DIRECTIONS FOR THIS TASK
Return only what lies between the first line of the entries and the line containing "The photo below is the one in question.", both lines included.

DATA IN THIS EXERCISE
++++++

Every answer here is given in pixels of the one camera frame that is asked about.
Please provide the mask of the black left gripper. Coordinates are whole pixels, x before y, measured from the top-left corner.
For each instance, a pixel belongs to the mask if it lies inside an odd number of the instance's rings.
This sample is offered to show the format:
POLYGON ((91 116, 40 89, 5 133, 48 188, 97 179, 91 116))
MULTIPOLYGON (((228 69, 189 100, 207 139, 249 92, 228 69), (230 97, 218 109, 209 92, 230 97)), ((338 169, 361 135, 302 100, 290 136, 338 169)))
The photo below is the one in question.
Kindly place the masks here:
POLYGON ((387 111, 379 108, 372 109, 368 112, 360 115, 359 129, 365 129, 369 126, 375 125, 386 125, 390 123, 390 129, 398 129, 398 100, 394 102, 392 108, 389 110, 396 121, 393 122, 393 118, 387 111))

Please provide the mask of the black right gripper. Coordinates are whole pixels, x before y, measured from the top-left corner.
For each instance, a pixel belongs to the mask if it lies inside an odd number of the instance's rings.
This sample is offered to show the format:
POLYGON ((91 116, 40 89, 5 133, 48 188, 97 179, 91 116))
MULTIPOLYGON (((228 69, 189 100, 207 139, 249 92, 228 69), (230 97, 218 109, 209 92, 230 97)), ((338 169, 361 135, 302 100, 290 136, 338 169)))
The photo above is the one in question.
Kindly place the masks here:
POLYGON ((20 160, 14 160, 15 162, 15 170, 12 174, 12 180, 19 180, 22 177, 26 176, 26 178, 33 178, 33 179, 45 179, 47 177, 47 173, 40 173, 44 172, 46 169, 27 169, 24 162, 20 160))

++++++

WRITTEN SOLUTION
Every answer here is given in pixels of the one camera frame that is asked about.
Please provide the mask of the black left gripper. Coordinates are whole pixels, x before y, measured from the top-left corner.
For each instance, a pixel belongs to the mask if it lies inside an odd number of the instance's rings.
This sample is offered to show the format:
POLYGON ((91 116, 40 89, 5 133, 48 188, 97 179, 91 116))
MULTIPOLYGON (((228 69, 189 100, 207 139, 249 92, 228 69), (230 97, 218 109, 209 92, 230 97)), ((338 169, 361 135, 302 100, 290 136, 338 169)))
The photo below is the one in question.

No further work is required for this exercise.